▸ **PROBLEM TO WORK ON**
Copy out, unchanged, every line from the start of the records to the line that contains "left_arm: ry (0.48", and stop there.

[Records from a collection]

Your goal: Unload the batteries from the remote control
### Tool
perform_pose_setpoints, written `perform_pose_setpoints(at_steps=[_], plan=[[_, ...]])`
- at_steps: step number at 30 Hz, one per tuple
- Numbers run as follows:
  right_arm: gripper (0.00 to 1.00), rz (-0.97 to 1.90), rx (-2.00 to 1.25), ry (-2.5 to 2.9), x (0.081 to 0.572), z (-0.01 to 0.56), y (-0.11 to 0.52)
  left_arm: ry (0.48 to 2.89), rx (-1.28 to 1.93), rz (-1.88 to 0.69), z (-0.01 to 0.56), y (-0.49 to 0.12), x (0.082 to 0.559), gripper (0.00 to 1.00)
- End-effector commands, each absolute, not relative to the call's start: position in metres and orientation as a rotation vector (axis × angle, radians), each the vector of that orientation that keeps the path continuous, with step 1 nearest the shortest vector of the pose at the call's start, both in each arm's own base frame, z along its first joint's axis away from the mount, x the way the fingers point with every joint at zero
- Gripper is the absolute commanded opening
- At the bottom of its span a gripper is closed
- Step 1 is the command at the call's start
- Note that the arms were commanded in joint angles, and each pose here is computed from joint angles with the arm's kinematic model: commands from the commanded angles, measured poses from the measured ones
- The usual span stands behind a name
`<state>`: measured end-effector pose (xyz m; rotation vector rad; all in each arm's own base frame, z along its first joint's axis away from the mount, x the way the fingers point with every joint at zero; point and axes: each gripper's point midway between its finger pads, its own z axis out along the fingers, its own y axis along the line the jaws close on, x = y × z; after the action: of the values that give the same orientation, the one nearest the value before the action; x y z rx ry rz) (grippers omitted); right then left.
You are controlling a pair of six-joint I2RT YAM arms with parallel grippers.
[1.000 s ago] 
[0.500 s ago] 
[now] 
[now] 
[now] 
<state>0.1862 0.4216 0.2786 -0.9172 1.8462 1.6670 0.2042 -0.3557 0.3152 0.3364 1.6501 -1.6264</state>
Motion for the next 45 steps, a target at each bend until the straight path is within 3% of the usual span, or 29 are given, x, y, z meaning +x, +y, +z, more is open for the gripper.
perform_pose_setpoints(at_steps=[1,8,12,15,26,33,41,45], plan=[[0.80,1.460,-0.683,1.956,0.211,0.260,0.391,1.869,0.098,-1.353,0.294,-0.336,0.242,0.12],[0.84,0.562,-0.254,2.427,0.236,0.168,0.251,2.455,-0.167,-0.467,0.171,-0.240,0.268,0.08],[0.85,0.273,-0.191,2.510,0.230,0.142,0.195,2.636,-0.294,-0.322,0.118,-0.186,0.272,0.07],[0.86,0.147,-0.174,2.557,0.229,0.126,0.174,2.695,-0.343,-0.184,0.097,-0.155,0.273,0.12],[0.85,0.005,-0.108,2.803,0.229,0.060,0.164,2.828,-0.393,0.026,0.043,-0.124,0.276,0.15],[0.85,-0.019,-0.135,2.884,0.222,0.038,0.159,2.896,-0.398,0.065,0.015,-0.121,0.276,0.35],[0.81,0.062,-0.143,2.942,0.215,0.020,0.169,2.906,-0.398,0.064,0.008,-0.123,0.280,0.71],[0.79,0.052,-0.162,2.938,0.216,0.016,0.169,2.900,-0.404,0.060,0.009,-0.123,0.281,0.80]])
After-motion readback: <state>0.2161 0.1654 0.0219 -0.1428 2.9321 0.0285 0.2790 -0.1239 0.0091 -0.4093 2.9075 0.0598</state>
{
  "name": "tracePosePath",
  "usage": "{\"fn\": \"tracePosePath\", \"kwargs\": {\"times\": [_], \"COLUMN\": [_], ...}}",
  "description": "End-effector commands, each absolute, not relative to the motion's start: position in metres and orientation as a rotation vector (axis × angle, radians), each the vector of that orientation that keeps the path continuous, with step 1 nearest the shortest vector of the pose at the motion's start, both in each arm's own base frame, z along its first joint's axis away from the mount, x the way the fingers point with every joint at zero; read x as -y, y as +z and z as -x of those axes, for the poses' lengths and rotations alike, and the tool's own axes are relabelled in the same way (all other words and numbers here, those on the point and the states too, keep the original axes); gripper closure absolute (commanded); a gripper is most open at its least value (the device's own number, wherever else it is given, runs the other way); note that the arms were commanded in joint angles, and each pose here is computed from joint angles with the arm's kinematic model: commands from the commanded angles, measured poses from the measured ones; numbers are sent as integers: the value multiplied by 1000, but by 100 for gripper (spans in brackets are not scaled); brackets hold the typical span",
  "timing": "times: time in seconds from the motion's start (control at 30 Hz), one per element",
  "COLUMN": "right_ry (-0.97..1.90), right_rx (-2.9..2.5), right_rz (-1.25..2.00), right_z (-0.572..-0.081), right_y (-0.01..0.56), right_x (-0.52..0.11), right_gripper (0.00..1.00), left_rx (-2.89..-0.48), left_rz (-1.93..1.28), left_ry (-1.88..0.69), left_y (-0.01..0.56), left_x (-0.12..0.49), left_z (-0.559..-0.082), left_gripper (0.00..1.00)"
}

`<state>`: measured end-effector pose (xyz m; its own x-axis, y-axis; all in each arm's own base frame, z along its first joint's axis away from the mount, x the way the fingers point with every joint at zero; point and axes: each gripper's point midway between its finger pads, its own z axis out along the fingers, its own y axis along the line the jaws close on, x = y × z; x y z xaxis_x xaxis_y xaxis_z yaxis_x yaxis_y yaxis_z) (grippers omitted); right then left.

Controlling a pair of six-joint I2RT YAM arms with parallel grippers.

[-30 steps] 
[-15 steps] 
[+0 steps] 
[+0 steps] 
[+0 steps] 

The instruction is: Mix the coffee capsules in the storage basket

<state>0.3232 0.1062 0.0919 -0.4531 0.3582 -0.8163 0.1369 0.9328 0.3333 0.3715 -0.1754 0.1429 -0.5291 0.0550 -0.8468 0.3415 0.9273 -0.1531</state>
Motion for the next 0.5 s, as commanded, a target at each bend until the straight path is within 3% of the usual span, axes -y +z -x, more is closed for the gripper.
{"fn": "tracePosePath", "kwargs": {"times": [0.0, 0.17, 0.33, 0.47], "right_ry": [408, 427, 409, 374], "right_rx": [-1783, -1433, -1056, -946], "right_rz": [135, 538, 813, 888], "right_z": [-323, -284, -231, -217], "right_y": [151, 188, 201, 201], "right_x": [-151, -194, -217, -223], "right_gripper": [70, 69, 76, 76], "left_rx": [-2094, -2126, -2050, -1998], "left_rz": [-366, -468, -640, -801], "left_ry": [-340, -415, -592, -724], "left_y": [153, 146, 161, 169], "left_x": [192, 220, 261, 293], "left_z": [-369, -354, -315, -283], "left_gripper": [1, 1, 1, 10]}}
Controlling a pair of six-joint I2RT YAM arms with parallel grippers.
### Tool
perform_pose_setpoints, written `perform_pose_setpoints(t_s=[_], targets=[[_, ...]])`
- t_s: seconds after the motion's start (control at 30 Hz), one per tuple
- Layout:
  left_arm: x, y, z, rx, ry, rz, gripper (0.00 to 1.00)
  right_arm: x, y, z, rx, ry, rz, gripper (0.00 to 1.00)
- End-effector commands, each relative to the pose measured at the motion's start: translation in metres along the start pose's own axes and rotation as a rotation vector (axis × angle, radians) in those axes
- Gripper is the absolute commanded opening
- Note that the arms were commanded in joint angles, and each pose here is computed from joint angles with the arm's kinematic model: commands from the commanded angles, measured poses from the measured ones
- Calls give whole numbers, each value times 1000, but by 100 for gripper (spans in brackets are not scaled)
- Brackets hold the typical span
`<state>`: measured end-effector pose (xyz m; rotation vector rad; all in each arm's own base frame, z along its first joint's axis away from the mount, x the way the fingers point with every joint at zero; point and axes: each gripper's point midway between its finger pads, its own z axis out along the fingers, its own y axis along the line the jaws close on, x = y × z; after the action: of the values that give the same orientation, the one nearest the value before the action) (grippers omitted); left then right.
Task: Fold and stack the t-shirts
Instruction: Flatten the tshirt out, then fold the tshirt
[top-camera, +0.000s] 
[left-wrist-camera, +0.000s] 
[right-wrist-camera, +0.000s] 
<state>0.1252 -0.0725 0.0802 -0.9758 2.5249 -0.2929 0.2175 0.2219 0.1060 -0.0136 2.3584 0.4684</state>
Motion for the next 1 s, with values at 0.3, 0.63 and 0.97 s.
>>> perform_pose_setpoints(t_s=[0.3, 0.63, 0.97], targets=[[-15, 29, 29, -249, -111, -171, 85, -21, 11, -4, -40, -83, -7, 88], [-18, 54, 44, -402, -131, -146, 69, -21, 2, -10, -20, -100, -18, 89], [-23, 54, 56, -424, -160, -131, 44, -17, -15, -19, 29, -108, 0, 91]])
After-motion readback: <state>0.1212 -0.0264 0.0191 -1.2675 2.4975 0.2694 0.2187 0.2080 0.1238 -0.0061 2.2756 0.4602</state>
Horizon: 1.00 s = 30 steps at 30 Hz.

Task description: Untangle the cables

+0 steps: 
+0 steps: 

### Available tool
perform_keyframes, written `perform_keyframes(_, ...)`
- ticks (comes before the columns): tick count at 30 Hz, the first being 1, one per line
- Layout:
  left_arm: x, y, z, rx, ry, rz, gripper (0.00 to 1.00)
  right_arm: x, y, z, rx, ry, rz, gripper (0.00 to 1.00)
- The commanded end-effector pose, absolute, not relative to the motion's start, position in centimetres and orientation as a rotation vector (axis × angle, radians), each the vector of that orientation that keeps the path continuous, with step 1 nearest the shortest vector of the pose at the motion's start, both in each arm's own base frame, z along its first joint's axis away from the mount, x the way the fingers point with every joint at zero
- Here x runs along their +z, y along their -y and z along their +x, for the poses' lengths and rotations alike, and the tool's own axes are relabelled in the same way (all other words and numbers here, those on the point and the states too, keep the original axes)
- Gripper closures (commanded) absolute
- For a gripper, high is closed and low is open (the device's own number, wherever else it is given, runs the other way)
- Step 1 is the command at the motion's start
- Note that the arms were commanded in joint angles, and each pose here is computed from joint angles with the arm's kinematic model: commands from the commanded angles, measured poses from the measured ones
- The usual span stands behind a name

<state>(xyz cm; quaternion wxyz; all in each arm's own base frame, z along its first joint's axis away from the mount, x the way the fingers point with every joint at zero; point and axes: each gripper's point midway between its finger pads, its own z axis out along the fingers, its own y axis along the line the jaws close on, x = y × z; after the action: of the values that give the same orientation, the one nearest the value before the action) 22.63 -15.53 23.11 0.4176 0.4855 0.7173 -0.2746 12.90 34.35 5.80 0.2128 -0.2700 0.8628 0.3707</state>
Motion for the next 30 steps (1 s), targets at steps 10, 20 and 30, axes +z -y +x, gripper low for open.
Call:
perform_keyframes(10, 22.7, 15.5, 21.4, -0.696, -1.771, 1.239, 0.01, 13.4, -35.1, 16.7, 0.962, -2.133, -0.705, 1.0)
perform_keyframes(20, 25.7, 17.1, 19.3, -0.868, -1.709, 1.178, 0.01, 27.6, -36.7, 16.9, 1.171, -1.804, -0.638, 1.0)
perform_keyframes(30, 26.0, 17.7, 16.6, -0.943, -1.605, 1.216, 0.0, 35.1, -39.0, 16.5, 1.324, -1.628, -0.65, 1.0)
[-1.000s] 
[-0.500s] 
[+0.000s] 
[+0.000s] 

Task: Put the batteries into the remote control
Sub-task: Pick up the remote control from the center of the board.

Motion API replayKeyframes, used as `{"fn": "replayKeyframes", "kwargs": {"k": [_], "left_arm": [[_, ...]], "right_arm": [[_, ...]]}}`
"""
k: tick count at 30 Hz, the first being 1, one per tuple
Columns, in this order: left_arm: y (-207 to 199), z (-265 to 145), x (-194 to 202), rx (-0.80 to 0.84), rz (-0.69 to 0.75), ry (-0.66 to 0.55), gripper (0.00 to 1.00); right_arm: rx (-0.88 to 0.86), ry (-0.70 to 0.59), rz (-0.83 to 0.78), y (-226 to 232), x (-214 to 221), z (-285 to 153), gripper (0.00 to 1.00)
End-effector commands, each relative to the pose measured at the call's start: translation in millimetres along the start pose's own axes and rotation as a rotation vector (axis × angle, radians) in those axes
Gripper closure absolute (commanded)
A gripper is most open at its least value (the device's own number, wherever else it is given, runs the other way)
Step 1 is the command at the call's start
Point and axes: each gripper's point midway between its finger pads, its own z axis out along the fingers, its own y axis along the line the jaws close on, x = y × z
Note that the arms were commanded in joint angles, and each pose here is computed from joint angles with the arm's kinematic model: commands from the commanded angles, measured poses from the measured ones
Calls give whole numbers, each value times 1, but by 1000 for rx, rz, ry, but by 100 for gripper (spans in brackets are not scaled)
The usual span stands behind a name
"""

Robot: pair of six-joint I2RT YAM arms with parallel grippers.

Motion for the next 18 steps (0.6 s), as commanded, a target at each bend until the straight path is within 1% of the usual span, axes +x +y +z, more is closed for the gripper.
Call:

▸ **RESPONSE AREA**
Your goal: Unload the batteries from the remote control
### Tool
perform_pose_setpoints, written `perform_pose_setpoints(at_steps=[_], plan=[[_, ...]])`
- at_steps: step number at 30 Hz, one per tuple
- Numbers run as follows:
  right_arm: gripper (0.00 to 1.00), rz (-0.97 to 1.90), rx (-2.00 to 1.25), ry (-2.5 to 2.9), x (0.081 to 0.572), z (-0.01 to 0.56), y (-0.11 to 0.52)
  left_arm: ry (0.48 to 2.89), rx (-1.28 to 1.93), rz (-1.88 to 0.69), z (-0.01 to 0.56), y (-0.49 to 0.12), x (0.082 to 0.559), gripper (0.00 to 1.00)

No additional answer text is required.